Taylor's brow furrowed. She looked upset, which puzzled Max. This wasn't how she'd responded last time she asked; not in that lost week.
"When did you hear," Taylor asked.
"Huh?"
"When did you hear that my mom was in the hospital?"
Oh crap. Max blanked.
"Um… I don't know… about…"
"A month or two ago?"
Max lowered her head, gazing down at her feet.
"I take that as a yes." Taylor tapped her foot. Max wasn't sure if that was an 'I'm waiting for an answer' tap, or just one more of Taylor's nervous habits that she had never picked up on before, but either way she figured it wasn't a good sign.
"Yeah," Max responded, her voice soft and barely above a whisper.
Taylor shook her head. "Unbelievable."
Taylor pulled the door open, paused, then let it shut again, turning back to Max.
"You know, weird as tonight was, weird and dramatic… for a second there, I thought… I don't know… maybe V was wrong about you. You know?"
Max bit at her lip. She knew where this was going; she didn't even need to have lived it before to know. Clearly she'd messed up, and there would be no rewinding this time; not without breaking her unspoken promise to Chloe.
"But what… you heard my mom was in the hospital over a month ago. Never thought to ask about her until now… Until what… you're hurting and have no one else to talk to. Well, you know what, Max… Fuck you. I'm not some consolation prize; I'm my own damn person. If you cared, you would have asked when I needed to hear it. You would have asked when she was in surgery, or the weeks before when all we could do was hope she made it until the surgery at all. Or even the week after as we waited for the test results and for any clue on her recovery. Anytime before now… but not just when it suited you."
"Taylor…" Max started, but she didn't know what else to say. I'm sorry. I was grieving and it slipped my mind? I'm sorry, you and I hated each other and so I never thought to ask? I'm sorry, I asked you in an alternate timeline and after I reset that timeline I forgot that you and I never had that conversation in this reality. Or better yet, I'm sorry, but I'm too afraid to even try to connect with anyone when I can't rewind and correct my mistakes.
Max realized that she was just standing there, mouth agape, words unspoken, and finally she clamped her mouth shut. There was nothing that she could say to make this better.

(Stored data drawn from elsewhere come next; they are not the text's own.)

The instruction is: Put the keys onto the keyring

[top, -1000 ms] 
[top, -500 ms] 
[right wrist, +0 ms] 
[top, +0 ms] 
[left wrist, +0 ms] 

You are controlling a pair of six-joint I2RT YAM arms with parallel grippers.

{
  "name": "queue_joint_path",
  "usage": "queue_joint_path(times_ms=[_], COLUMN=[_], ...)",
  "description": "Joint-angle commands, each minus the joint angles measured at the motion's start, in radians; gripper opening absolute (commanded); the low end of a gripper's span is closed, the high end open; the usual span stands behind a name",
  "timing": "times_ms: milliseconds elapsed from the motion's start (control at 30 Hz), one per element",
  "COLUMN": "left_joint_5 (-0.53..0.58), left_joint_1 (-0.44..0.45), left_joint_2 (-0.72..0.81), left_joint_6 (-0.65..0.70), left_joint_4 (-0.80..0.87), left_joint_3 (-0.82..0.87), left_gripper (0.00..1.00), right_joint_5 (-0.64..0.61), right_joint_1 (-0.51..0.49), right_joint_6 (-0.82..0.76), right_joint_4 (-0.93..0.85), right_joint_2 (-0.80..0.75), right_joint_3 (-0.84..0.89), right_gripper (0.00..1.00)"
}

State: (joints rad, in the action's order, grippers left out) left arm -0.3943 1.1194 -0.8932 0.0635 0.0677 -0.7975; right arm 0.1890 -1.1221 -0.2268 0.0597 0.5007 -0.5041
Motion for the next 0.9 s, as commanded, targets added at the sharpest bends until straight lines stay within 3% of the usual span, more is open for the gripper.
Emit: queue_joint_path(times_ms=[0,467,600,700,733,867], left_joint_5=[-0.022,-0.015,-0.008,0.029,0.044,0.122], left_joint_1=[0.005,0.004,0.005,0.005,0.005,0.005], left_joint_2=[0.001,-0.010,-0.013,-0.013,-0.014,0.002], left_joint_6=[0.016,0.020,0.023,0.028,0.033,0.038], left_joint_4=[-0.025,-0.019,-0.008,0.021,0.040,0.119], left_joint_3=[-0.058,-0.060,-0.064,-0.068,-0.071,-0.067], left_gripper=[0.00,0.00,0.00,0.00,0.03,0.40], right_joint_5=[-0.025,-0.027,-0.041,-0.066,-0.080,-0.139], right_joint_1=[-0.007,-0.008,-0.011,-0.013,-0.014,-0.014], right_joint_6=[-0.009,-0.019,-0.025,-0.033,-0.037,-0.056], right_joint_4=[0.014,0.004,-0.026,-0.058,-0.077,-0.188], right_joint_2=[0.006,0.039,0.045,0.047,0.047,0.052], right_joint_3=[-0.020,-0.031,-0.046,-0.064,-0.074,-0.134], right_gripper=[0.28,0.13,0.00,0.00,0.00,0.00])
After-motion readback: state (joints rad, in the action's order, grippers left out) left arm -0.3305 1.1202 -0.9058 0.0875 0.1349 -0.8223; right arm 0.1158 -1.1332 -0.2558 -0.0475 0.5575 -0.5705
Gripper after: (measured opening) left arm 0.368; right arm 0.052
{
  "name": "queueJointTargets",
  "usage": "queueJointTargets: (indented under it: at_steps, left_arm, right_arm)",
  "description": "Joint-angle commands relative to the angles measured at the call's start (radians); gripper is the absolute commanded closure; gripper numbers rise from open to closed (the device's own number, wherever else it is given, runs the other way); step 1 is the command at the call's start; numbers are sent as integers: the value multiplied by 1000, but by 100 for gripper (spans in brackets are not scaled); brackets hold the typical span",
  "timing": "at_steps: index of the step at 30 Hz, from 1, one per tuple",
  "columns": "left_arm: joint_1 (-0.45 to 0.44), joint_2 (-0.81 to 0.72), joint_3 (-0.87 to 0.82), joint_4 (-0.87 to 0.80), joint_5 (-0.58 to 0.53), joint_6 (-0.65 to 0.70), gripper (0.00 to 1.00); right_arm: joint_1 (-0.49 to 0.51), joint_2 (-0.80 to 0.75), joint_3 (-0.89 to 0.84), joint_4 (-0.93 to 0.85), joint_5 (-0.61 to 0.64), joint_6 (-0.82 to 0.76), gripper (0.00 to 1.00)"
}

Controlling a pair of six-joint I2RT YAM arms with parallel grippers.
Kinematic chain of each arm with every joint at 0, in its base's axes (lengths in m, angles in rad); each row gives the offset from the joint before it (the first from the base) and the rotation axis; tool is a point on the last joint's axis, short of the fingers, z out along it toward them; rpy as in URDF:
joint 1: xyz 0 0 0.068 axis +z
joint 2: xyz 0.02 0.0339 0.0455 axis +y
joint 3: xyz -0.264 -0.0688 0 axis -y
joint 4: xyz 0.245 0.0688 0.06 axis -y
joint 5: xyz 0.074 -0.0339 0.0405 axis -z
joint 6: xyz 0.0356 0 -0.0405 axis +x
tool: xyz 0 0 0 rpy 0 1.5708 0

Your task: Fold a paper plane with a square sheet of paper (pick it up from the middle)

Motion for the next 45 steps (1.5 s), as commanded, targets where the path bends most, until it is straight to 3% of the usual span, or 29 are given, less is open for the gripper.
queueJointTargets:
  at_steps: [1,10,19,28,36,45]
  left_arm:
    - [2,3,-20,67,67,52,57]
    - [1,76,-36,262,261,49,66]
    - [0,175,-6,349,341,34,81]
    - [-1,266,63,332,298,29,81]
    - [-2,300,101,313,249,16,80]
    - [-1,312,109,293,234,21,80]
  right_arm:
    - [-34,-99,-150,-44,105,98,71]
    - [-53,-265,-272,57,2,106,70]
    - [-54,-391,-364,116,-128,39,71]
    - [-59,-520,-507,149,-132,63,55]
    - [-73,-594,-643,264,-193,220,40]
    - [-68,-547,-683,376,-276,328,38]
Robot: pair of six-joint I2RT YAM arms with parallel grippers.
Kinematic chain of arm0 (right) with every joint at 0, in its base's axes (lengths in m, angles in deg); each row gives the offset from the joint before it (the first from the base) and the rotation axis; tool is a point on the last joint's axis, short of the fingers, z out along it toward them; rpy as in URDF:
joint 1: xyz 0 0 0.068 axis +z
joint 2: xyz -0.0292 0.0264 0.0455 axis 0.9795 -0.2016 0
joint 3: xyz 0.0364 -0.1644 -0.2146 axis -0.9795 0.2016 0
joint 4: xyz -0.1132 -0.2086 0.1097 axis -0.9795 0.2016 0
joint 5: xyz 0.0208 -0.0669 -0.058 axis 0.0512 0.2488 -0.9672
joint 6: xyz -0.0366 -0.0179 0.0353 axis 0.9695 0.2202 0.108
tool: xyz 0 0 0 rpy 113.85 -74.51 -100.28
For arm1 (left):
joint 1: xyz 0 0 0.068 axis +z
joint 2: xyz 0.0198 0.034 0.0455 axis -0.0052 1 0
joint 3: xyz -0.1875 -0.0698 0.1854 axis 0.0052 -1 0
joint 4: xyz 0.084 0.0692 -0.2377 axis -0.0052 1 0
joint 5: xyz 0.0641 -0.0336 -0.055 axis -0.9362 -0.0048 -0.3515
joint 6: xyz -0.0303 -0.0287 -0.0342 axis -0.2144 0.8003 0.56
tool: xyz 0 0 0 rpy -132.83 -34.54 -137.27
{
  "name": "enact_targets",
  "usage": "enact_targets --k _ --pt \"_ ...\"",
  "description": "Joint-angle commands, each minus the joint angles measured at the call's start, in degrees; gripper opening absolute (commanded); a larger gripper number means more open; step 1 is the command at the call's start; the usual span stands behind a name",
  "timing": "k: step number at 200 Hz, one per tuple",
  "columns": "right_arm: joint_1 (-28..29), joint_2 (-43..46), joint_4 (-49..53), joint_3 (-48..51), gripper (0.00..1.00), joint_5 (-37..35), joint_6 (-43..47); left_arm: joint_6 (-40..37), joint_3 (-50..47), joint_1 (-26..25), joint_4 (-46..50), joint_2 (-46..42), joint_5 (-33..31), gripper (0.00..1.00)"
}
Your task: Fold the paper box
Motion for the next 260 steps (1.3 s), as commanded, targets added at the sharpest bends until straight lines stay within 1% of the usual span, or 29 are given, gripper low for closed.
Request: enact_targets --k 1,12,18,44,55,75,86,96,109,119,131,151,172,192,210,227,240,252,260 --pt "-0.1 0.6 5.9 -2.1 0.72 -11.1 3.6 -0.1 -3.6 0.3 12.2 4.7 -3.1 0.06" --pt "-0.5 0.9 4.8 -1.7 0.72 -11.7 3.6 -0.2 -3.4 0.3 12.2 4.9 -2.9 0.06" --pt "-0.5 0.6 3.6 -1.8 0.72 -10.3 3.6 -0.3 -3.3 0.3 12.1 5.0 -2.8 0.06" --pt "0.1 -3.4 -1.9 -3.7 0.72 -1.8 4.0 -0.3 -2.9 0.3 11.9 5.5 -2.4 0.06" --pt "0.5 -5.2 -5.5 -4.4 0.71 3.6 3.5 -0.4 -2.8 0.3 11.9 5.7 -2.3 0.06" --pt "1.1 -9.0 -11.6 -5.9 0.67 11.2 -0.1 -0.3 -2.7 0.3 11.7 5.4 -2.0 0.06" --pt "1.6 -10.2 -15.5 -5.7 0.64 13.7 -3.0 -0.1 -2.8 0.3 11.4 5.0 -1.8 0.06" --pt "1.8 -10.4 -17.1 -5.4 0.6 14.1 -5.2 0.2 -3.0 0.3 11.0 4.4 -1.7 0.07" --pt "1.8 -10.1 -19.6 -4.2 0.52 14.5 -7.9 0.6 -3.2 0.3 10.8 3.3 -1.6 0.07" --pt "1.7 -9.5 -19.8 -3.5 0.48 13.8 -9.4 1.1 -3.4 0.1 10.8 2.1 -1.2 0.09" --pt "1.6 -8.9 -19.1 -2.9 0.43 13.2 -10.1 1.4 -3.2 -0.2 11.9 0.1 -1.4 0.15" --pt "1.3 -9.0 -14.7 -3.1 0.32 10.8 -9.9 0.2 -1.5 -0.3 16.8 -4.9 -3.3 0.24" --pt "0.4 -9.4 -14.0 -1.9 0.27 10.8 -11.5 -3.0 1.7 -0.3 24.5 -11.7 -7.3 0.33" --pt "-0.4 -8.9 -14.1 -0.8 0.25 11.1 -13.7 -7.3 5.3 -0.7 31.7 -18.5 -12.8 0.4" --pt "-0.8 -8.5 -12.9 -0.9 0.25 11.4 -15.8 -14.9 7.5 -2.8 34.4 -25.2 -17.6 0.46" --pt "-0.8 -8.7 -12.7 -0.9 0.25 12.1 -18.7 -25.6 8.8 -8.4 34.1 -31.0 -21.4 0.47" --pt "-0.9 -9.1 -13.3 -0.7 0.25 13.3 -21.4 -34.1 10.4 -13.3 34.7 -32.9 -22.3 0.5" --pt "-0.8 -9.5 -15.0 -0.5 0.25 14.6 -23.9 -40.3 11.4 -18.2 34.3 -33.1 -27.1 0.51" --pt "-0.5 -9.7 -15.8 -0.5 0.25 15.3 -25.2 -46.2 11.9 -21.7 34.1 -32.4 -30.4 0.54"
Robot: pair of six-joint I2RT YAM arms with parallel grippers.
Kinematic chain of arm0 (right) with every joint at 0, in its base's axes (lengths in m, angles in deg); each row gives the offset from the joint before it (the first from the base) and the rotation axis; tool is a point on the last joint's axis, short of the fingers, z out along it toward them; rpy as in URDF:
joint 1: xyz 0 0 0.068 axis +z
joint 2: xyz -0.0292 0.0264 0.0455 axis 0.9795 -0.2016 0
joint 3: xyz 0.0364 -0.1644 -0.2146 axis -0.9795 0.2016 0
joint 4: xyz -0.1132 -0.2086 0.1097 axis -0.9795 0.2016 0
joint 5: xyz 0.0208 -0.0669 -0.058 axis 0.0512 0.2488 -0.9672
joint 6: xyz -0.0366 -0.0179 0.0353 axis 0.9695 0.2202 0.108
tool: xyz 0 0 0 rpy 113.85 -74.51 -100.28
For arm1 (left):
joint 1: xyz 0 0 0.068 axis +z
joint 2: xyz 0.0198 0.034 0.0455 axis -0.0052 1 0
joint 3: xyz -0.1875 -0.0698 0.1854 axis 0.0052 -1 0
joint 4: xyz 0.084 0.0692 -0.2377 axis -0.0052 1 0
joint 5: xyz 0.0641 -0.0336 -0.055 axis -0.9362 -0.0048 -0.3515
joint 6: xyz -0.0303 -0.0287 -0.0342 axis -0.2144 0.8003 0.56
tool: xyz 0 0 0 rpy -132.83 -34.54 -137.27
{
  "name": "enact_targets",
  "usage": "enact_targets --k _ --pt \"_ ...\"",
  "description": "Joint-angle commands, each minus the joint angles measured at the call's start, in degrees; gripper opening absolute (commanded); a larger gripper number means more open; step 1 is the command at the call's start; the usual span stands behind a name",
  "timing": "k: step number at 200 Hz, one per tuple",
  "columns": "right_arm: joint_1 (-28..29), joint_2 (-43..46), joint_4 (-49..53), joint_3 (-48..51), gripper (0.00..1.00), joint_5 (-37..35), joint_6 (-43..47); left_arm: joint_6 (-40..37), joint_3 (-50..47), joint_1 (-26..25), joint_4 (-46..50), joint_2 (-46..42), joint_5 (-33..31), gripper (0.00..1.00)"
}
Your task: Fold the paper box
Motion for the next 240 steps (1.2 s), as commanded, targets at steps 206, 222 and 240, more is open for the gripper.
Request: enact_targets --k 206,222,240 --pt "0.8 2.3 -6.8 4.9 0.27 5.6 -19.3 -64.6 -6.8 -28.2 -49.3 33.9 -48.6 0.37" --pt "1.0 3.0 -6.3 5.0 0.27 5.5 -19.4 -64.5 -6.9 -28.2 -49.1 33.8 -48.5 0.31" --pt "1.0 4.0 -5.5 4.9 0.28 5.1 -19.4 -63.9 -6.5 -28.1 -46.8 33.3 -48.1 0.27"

"Yeah," Taylor nodded. "That's what I thought. Good night, Max." The door slammed shut behind Taylor, leaving Max alone on the steps, her cigarette a long stem of ash.
Max dropped the butt and stamped it out on the stairs, then sat down and slid her head into her hands. That could have gone so much better, she thought. She should go after her. She should try to actually apologize. She did care, didn't she? She didn't just use everyone around her, right?
"FUCK!" Max screamed into her hands. Maybe she was an awful person, after all. Maybe Victoria was right about her. Damn it, she thought, realizing that she did need to go after Taylor. She had to apologize. She had to.
Hands to her knees, she pushed herself up, ready to follow after the girl into the dorms. As she stood, however, her phone buzzed in her pocket. Slipping it out, she saw the caller ID: Kate. Much as she needed to go after Taylor, Kate needed her even more.
"Hello," Max said, a hint of uncertainty in her voice. She feared screwing up this conversation as well.
"Hi, Max." Kate's voice came through soft and shaken. Max could tell that Kate had been crying.
"I'm sorry," Max said; and she was. She was sorry for missing Kate's texts when she had needed her. She was sorry that Nathan had been released. She was sorry that she let Chloe die. And she was sorry that she had screwed things up with Taylor. She was sorry about everything.
"It's okay. You were asleep."
"I'm up, now."
"Uh huh. Me, too. Apparently." There wasn't an ounce of grogginess in Kate's voice. Max wondered if that alertness was from shock alone, or if Kate had been splurging on caffeine to keep herself up and away from the nightmares that sleep might entail.
"Can't sleep," she asked.
"Are you going to be able to?"
Kate had a point. After learning about Nathan, Max felt confident she wouldn't be sleeping anymore tonight. "Probably not," she said.
"Yeah. Me neither."
"How are you…" Max trailed off. She would only have one chance at this conversation. It surprised her how much anxiety that simple truth brought with it. She discovered her ability to rewind time at the start of that one week, and had only used that ability for that one week alone, and yet, she had become so reliant on it. Whole friendships had been forged through her ability to snoop without anyone knowing; to fumble a conversation and redo it; to act without fear of consequence. Now every conversation, or at least every conversation that mattered, was a minefield. "How are you… holding up?" she finished.
"Better than when I heard," Kate replied. "Worse than before. I don't really know. I mean, I don't remember it, what they… you know…" Kate paused and Max knew that she was searching for the right words, a phrase that was perhaps both sanitized enough for polite company and explicit enough that it would encompass the horror of what had happened. "I don't remember… what they did…what happened to… me. But I do remember snippets."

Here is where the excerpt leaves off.